#### Task objective
Scan the listing below for the word "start" and copy every line that has it.

#### Available data

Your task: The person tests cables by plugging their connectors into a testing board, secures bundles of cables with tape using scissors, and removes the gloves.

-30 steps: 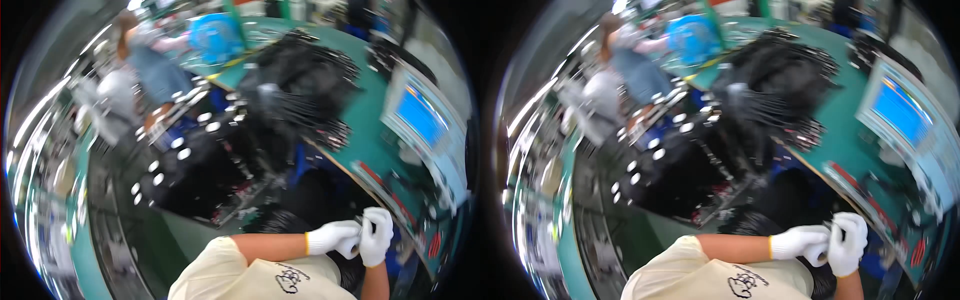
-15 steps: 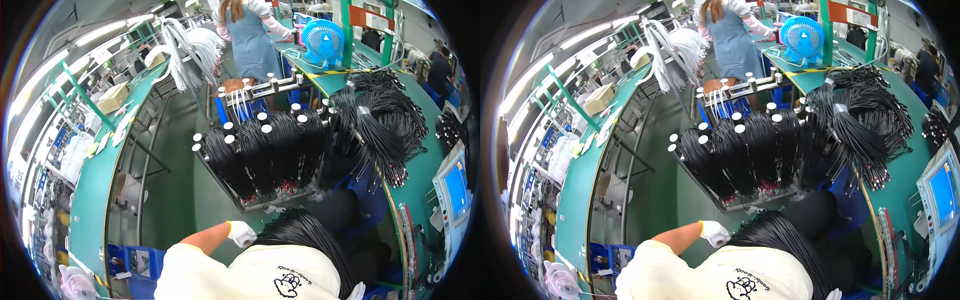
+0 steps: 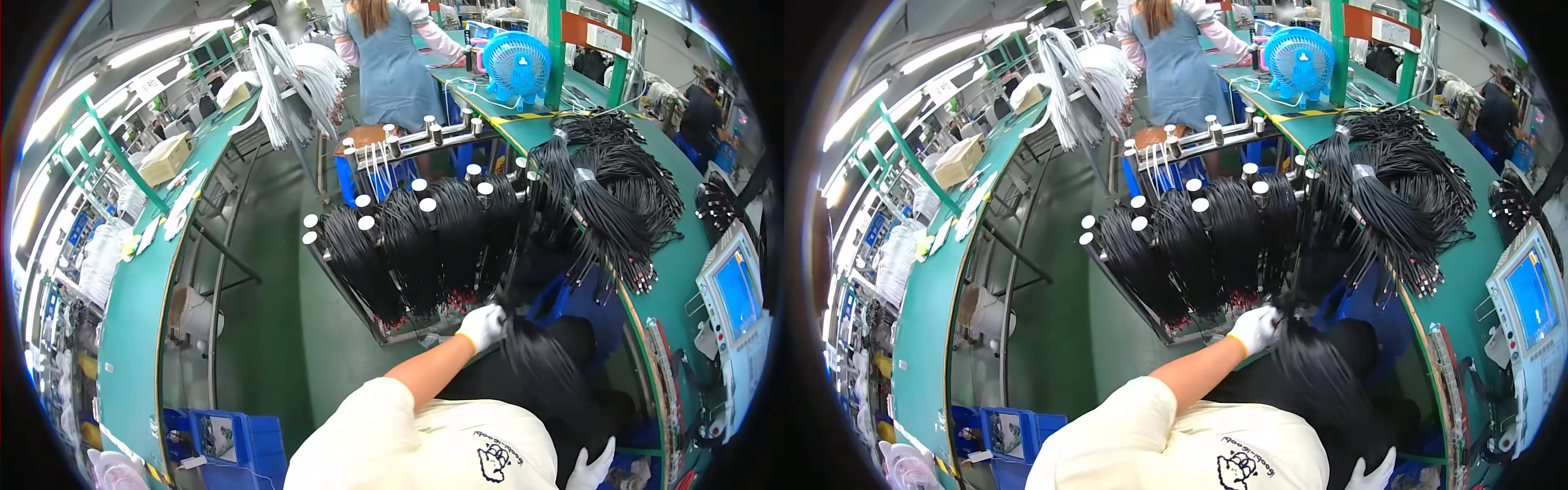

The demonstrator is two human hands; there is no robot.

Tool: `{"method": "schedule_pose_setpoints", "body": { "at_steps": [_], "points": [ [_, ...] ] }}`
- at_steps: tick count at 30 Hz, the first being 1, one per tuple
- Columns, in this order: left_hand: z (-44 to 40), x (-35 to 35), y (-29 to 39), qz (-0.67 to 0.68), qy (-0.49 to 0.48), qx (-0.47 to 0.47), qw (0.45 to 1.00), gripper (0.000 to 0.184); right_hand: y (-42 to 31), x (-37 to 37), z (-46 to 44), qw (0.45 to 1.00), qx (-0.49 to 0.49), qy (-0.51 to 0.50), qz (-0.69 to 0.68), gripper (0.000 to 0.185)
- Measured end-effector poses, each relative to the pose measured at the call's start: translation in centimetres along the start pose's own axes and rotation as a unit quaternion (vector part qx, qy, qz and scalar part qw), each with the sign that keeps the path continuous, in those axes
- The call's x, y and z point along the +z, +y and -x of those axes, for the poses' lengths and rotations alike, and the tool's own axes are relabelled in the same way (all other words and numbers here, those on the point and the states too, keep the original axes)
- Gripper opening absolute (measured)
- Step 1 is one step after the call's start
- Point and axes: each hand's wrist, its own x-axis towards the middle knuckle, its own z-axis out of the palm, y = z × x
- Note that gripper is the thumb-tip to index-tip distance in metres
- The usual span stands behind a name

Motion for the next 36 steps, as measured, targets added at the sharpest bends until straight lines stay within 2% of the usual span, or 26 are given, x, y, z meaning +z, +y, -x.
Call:
{"method": "schedule_pose_setpoints", "body": {
  "at_steps": [1, 4, 5, 6, 7, 8, 10, 12, 14, 16, 17, 18, 20, 22, 24, 26, 28, 31, 33, 34, 35, 36],
  "points": [
    [-1.7, 0.8, 0.9, -0.001, -0.026, -0.025, 0.999, 0.016, -0.4, -0.4, -0.9, 0.999, 0.031, -0.02, -0.005, 0.066],
    [-3.3, 4.6, -0.6, 0.021, -0.06, -0.121, 0.991, 0.025, 1.8, 2.9, -1.9, 0.999, 0.011, 0.019, -0.037, 0.087],
    [-3.4, 2.8, 1.2, 0.076, -0.049, -0.171, 0.981, 0.023, -0.9, 1.5, -2.2, 1.0, -0.02, -0.02, -0.011, 0.098],
    [-3.4, -1.3, 4.8, 0.13, -0.035, -0.219, 0.966, 0.021, -1.7, 1.6, -2.8, 0.997, -0.06, -0.044, 0.022, 0.102],
    [-3.6, -3.8, 6.7, 0.182, -0.022, -0.264, 0.947, 0.02, -2.3, 1.6, -4.0, 0.995, -0.048, -0.072, 0.046, 0.101],
    [-3.4, -3.8, 6.9, 0.247, -0.053, -0.26, 0.932, 0.022, -2.7, 1.5, -5.2, 0.991, -0.037, -0.103, 0.071, 0.101],
    [-3.0, -5.6, 10.5, 0.255, -0.058, -0.182, 0.948, 0.022, -2.6, 1.7, -8.1, 0.99, -0.028, -0.116, 0.076, 0.084],
    [-3.1, -4.7, 12.5, 0.189, -0.097, 0.054, 0.976, 0.02, -2.1, 1.4, -10.6, 0.986, -0.047, -0.153, 0.049, 0.087],
    [-3.9, -4.0, 16.1, 0.22, -0.288, 0.218, 0.906, 0.019, -2.6, 1.1, -13.1, 0.981, -0.078, -0.174, 0.027, 0.085],
    [-1.5, 1.5, 17.6, 0.236, -0.313, 0.412, 0.823, 0.017, -5.7, -0.4, -15.0, 0.971, -0.062, -0.228, 0.035, 0.084],
    [-0.1, 3.9, 18.3, 0.259, -0.432, 0.162, 0.848, 0.016, -6.0, 0.2, -15.7, 0.967, -0.076, -0.241, 0.022, 0.085],
    [1.1, 6.2, 18.7, 0.255, -0.517, -0.099, 0.811, 0.018, -7.1, -0.3, -15.7, 0.962, -0.087, -0.256, 0.042, 0.09],
    [1.6, 13.7, 17.5, 0.188, -0.551, -0.194, 0.79, 0.027, -8.6, -0.2, -16.1, 0.949, -0.049, -0.297, 0.097, 0.097],
    [-0.2, 12.7, 19.1, 0.124, -0.497, -0.035, 0.858, 0.029, -8.9, -0.9, -17.5, 0.933, 0.001, -0.355, 0.06, 0.103],
    [2.0, 19.3, 17.1, 0.328, -0.277, 0.024, 0.903, 0.032, -8.5, -1.7, -18.9, 0.92, 0.019, -0.391, -0.008, 0.103],
    [-0.2, 16.4, 17.5, 0.57, -0.363, -0.136, 0.724, 0.035, -6.6, -0.5, -19.4, 0.903, -0.029, -0.33, -0.272, 0.102],
    [-4.3, 12.2, 18.1, 0.402, -0.559, -0.084, 0.721, 0.031, -4.5, 1.8, -19.5, 0.893, -0.041, -0.284, -0.347, 0.094],
    [-3.1, 16.0, 17.5, 0.267, -0.611, 0.125, 0.734, 0.028, -3.0, 3.3, -18.9, 0.814, 0.02, -0.335, -0.475, 0.087],
    [1.8, 24.7, 14.1, 0.353, -0.562, 0.217, 0.716, 0.032, -1.4, 3.6, -18.0, 0.862, 0.006, -0.34, -0.377, 0.084],
    [4.4, 28.8, 12.2, 0.433, -0.553, 0.248, 0.667, 0.034, -0.8, 3.5, -17.8, 0.882, 0.0, -0.34, -0.328, 0.082],
    [0.7, 17.9, 16.3, 0.464, -0.683, 0.006, 0.564, 0.036, -3.8, 0.7, -17.4, 0.925, 0.011, -0.324, -0.198, 0.082],
    [-4.0, 4.8, 21.2, 0.459, -0.704, -0.275, 0.467, 0.038, -3.6, -0.1, -16.9, 0.926, 0.036, -0.325, -0.19, 0.082]
  ]
}}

#### Output of the exercise
- Measured end-effector poses, each relative to the pose measured at the call's start: translation in centimetres along the start pose's own axes and rotation as a unit quaternion (vector part qx, qy, qz and scalar part qw), each with the sign that keeps the path continuous, in those axes
- Step 1 is one step after the call's start

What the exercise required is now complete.